What you are asked to do ▸ Find every line in the material below with the string "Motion" and state how many there are, with no other text.

■ ■ ■ ■ ■

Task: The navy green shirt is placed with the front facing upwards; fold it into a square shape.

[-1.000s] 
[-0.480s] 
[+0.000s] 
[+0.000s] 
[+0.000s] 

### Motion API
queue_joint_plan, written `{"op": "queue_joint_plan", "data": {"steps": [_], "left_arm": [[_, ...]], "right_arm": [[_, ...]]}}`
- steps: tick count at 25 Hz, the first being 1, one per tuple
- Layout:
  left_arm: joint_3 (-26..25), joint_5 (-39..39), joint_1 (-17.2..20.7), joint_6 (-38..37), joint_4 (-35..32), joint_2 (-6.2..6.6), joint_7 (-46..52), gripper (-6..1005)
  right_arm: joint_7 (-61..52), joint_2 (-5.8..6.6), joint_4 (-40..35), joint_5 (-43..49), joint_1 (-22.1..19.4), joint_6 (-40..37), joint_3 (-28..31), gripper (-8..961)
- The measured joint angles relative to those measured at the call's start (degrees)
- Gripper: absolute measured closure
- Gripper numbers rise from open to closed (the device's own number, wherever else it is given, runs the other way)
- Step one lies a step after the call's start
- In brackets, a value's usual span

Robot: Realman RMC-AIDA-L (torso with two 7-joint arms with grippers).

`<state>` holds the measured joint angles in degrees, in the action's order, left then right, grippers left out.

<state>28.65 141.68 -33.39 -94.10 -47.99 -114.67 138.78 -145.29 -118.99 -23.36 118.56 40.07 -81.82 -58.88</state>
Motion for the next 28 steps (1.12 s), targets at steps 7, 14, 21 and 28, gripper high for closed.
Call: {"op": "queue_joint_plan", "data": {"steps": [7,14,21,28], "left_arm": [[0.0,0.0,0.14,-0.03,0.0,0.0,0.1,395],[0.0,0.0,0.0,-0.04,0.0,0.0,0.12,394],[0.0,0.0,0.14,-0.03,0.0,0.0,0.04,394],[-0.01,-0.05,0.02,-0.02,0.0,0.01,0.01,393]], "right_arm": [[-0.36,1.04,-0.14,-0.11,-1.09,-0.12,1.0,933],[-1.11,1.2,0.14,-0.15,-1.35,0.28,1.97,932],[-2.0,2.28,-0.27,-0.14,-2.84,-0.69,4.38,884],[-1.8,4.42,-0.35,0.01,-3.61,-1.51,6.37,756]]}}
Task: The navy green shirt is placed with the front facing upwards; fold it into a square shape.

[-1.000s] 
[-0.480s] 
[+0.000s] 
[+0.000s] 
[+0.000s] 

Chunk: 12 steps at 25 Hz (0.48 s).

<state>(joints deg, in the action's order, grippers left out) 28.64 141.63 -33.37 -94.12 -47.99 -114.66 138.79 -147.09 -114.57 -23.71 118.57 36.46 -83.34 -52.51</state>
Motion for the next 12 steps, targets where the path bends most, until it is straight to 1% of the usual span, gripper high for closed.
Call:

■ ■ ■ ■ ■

Answer to this exercise ▸ 3